In January 2009, Region Stockholm introduced a reform for elective total hip and knee replacement surgery which led to patient choice of provider, free entry of new providers through accreditation, and a bundled payment model being implemented. The reform is limited to low-risk profile patients (patients with American Society of Anaesthesiologists (ASA) grade 1–2), who can freely choose between several authorized providers [17]. High-risk profile patients are mainly referred to central and university hospitals. Before the reform, patients were only entitled to choose provider within primary and outpatient care. Patients were (and still are) furthermore covered by the national healthcare guarantee, meaning that if the waiting time for treatment (including inpatient care) was exceeded, patients were offered care elsewhere, although without possibility to choose where.

In order for providers to be accredited, certain criteria have to be met, including requirements for reporting data on quality indicators and a minimum of 50 surgeries per year for the operating surgeon. Furthermore, the providers are not limited in production volume [17]. In 2009, all emergency hospitals (six region-owned and one privately-owned) and three private specialized centres in Stockholm applied to become authorized care providers, in addition to one new private specialized centre. During the remaining study period, no provider entered or left the market.

The reimbursement scheme in Stockholm changed from a DRG-based arrangement to a bundled payment model for this patient group. With this model, providers are given a lump sum payment per patient to cover costs for a defined care chain, including pre-operative diagnostics, surgery, post-operative care and complications within 2 y after the surgery. As part of the bundled payment model, a performance-payment of a few percentages is further used where the providers are compensated for reaching certain performance targets. These targets include the proportion of patients who experience improved quality of life and pain relief 1 y after surgery. The region collects data on performance indicators from the local patient administrative system and the national quality registries to monitor the providers [17].

Data

The Swedish Hip Arthroplasty Register (SHAR) was used to identify elective primary total hip replacements due to osteoarthritis. Data were collected for surgeries that were carried out between 2008 and 2012, and contain information on patient demography, the surgery and PROMs at baseline and at one- and six-years follow-up. To determine the comorbidity of the patients, previous use of hospital inpatient care within 1 y prior to surgery were collected from the national Patient Register. Furthermore, data on patients’ level of education and civil status were collected from the Swedish Longitudinal Integrated Database for Health Insurance and Labour Market Studies. The data from these two registers were linked to SHAR through personal identification numbers and the combined dataset was subsequently anonymized.
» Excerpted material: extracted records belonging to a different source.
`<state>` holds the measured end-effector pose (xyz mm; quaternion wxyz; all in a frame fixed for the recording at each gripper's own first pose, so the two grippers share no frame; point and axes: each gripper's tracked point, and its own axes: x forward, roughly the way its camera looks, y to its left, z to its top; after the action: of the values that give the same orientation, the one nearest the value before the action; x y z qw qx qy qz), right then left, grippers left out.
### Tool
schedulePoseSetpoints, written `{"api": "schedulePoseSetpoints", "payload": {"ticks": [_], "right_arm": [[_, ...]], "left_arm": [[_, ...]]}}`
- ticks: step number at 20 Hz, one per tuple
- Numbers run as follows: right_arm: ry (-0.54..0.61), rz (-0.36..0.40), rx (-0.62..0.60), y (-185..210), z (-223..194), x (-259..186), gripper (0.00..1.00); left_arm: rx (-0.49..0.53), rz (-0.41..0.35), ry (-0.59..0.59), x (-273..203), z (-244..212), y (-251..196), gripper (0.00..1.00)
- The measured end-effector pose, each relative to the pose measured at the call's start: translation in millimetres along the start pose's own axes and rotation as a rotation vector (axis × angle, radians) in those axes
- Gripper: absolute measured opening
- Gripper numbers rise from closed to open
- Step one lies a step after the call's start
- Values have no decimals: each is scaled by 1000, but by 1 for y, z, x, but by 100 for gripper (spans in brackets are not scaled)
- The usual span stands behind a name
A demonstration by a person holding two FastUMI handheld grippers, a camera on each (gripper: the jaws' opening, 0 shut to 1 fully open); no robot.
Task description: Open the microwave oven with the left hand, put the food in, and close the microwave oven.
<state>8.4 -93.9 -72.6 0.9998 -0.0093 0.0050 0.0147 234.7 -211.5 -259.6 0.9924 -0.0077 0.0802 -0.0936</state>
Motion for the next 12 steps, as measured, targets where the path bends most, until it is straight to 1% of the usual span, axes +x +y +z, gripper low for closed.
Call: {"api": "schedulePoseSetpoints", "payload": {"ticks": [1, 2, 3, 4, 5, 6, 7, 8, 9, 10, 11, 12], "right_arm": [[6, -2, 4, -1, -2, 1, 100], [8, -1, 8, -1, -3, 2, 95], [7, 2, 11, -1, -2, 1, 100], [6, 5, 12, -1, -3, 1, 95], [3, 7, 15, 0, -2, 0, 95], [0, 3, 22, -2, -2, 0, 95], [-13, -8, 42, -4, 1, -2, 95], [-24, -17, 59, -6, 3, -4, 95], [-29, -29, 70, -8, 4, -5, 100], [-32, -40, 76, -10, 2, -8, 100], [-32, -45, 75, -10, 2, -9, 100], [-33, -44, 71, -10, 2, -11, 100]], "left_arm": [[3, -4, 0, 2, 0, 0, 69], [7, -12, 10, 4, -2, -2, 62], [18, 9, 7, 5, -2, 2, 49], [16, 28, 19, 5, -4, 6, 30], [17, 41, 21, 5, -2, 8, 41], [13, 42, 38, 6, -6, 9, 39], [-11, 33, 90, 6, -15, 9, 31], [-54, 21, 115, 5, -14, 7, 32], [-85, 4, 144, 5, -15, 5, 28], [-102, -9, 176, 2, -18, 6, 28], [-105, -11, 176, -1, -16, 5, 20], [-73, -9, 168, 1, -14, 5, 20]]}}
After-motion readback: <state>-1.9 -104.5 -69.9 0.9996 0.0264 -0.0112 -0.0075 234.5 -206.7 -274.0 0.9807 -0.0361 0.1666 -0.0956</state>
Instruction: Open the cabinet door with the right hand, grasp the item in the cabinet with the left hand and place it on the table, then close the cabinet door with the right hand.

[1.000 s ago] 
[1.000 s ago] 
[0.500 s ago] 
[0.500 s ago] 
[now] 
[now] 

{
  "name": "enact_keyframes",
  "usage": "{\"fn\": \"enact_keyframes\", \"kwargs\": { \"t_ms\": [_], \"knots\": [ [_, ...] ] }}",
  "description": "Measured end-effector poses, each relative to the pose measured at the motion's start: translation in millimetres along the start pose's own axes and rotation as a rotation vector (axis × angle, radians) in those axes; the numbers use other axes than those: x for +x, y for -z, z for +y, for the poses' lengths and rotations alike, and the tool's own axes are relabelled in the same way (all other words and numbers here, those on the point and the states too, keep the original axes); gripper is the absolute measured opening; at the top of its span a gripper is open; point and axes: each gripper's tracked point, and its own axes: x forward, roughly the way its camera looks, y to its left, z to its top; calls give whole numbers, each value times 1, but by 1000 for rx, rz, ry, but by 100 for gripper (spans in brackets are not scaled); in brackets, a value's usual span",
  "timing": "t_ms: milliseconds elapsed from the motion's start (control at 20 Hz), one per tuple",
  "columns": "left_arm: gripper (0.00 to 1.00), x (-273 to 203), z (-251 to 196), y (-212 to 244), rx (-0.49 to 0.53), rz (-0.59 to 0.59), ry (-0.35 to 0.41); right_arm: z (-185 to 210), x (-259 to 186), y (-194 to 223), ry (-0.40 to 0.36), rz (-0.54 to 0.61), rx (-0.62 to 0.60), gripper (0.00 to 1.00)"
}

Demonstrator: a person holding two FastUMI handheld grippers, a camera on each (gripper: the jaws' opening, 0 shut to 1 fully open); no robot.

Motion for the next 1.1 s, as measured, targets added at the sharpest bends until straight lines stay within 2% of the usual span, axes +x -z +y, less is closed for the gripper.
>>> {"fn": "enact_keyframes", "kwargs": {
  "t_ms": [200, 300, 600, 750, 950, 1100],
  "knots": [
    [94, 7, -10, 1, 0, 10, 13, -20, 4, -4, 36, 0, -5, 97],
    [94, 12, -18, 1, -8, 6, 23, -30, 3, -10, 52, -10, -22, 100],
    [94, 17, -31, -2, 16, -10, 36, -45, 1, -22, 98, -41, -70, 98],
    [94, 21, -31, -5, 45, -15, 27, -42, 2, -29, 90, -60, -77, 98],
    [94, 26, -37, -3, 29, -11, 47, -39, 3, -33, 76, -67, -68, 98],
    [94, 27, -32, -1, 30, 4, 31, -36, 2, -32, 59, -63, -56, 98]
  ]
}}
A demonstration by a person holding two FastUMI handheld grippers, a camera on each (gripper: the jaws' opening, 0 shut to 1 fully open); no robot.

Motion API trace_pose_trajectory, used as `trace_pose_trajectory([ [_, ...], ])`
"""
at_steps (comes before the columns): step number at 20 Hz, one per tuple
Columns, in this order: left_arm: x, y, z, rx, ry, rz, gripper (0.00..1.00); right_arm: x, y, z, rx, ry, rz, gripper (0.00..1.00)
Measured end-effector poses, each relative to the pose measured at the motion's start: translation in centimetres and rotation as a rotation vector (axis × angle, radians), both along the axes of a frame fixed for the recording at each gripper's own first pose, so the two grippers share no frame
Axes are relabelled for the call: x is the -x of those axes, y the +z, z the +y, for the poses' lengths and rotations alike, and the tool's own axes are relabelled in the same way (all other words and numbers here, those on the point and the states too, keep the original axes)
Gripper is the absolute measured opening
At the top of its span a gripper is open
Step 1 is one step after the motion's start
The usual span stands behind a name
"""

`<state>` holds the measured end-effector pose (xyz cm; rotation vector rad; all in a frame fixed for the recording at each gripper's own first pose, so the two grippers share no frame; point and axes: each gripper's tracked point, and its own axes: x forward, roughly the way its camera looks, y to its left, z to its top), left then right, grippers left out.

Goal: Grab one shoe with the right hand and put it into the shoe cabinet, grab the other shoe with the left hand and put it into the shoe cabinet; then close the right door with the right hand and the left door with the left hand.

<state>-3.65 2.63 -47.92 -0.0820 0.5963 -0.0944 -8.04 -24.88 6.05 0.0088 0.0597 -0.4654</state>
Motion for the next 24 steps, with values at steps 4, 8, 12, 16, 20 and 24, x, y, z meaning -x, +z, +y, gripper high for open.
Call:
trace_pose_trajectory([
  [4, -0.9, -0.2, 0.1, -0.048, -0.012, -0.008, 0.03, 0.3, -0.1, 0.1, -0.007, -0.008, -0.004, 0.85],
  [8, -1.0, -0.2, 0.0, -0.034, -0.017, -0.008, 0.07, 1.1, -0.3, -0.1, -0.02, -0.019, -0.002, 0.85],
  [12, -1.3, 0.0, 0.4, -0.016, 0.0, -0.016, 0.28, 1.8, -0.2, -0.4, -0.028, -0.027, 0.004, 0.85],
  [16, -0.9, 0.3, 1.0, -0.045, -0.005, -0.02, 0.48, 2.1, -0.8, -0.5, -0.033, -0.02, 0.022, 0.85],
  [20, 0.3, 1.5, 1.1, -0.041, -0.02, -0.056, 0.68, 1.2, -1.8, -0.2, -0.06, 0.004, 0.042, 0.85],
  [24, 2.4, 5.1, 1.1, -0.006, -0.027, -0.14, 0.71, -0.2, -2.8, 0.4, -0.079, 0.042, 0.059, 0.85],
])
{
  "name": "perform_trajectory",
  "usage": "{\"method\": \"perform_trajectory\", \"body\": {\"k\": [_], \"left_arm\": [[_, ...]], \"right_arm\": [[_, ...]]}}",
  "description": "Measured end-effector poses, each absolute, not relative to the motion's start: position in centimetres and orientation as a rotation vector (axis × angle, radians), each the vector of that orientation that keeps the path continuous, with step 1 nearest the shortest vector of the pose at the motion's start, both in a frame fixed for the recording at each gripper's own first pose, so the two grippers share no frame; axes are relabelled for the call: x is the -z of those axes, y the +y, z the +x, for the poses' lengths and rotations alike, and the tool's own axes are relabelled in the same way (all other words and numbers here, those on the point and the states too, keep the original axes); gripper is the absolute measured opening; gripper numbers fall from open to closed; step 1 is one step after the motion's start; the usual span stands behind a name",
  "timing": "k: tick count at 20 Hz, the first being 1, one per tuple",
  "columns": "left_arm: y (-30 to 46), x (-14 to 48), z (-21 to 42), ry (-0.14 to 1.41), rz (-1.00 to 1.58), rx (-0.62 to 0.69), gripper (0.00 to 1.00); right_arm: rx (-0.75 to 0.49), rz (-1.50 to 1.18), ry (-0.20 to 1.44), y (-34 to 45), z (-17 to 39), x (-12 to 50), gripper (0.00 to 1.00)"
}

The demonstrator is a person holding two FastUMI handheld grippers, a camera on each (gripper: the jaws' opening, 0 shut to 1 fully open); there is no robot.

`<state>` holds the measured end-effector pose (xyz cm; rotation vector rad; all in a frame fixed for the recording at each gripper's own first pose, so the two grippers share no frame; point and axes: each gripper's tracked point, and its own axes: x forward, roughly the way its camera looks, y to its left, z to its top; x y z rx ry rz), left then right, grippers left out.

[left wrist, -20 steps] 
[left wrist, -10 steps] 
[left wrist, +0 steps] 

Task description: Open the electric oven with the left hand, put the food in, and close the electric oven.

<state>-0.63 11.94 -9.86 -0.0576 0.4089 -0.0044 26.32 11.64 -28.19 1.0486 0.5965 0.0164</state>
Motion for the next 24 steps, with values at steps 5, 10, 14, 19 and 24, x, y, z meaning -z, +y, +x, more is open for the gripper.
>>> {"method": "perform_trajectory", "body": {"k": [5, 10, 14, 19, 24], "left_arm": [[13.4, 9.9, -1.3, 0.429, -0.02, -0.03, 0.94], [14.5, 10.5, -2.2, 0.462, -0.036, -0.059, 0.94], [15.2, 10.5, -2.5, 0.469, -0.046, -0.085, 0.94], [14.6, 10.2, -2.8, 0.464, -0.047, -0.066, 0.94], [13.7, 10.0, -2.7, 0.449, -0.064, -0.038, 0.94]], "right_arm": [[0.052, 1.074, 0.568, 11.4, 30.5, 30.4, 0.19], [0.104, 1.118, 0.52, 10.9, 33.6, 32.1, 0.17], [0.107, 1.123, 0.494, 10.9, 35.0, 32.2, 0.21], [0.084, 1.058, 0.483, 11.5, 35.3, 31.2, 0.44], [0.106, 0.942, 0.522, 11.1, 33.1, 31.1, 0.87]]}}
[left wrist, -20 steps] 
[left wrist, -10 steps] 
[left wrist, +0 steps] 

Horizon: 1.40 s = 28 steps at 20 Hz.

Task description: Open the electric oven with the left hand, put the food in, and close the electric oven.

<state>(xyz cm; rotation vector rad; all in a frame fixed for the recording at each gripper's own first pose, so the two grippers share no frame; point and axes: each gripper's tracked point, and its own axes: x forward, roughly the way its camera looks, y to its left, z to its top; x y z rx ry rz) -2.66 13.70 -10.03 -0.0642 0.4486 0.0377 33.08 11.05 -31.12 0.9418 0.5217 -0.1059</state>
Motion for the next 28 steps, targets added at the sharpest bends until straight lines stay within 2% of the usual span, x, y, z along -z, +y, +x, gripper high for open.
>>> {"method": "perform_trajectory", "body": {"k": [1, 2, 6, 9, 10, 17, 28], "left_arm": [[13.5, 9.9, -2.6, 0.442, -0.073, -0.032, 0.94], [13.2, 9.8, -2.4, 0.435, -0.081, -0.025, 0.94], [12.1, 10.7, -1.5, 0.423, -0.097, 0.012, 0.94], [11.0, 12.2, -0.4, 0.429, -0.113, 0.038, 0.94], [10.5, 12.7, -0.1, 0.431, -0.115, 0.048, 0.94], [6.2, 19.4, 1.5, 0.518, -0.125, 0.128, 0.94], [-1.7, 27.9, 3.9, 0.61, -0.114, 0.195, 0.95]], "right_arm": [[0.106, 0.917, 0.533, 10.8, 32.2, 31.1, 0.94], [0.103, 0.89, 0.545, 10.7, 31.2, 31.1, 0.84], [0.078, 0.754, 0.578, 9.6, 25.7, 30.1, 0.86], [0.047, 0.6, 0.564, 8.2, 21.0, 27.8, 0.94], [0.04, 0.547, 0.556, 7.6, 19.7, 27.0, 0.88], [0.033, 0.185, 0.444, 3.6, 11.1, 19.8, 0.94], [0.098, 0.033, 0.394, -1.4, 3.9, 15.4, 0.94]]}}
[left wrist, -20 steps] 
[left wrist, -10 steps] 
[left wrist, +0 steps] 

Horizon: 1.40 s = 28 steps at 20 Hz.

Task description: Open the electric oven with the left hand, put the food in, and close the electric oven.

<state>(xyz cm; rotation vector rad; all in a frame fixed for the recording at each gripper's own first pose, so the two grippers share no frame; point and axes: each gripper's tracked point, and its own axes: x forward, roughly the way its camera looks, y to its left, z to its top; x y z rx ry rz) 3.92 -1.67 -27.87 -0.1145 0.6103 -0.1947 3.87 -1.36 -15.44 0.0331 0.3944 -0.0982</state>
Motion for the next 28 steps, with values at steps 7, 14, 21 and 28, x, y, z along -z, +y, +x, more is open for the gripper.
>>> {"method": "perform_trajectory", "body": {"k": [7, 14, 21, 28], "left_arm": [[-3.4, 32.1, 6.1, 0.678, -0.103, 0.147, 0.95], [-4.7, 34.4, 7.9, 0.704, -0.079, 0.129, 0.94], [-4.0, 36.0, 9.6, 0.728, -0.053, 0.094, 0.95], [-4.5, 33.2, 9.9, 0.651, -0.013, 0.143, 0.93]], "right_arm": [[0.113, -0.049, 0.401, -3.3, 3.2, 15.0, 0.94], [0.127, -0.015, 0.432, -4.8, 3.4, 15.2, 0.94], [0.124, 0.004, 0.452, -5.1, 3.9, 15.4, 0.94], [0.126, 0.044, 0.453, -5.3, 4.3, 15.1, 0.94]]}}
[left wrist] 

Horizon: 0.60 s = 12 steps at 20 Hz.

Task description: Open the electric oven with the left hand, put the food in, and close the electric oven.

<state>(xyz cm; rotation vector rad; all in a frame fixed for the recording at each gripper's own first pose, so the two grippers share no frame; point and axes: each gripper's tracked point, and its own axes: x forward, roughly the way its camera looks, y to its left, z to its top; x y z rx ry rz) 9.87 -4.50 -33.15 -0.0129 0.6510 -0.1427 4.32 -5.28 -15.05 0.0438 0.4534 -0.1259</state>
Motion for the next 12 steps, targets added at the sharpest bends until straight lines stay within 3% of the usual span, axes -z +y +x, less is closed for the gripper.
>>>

We included patients covered by the reform, i.e., patients with ASA-grade 1 or 2. We excluded patients below 18 years of age, patients with a BMI outside the range of 15–50 and patients with missing information on any of the PROMs (at baseline or at follow-up) or covariates. Patients who underwent bilateral hip replacement or underwent surgery in another region than their registered residential region were further excluded. In addition, we excluded all patients at a private specialized centre in Stockholm which mainly performs surgery on privately insured patients who are not affected by the reform. The intervention group was defined as all patients in Stockholm, whereas the control group was defined as all other patients from the other regions in Sweden. The number of observations meeting the above inclusion and exclusion criteria for the one-year follow-up are illustrated in Fig. 1 (see Supplementary Fig. 1 for the six-years follow-up).

Fig. 1
figure 1

Flowchart, one-year follow-up. Flowchart of the study. ASA, American Society of Anaesthesiologists; obs., observations; PROMs, patient reported outcomes measures

Outcome measures

SHAR, established in 1979, has been collecting patient-level data from all orthopaedic departments performing total hip replacements in Sweden since over 40 years, which makes it one of the oldest national quality registers in the country. The register has been collecting PROMs since 2007. Prior to the surgery, patients are asked to respond voluntarily to a questionnaire covering the generic EQ-5D survey of health-related quality of life [20] and a visual analogue scale (VAS) ranging from 0 to 100 for current pain level. The EQ-5D survey consists of two components; a VAS ranging from 0 to 100 for current health status estimation and the EQ-5D index which captures information on current health status in five dimensions (mobility, self-care, usual activities, pain/discomfort, and anxiety/depression). When SHAR first started collecting this information, a three-level scale was used for each dimension (having no, some or extreme problems). Using weights obtained from population-level surveys [21], the response profile is then converted into a single-dimensional measure of health-related quality of life, referred to as the EQ-5D index. The index ranges from 1 (for no problems on all dimensions, i.e., the best health state) to − 0.594 (for the worst health state). The patient receives another questionnaire one, six and 10 y after the surgery covering the same PROM items as well as a supplementary VAS (ranging from 0 to 100) for satisfaction with the outcome of the surgery. The ideal post-operative state of the patients is 1 for EQ-5D index, and 100 for health status and 0 for pain score as well as satisfaction on the VAS. The compliance in the PROMs collection has been around 90% on a national level.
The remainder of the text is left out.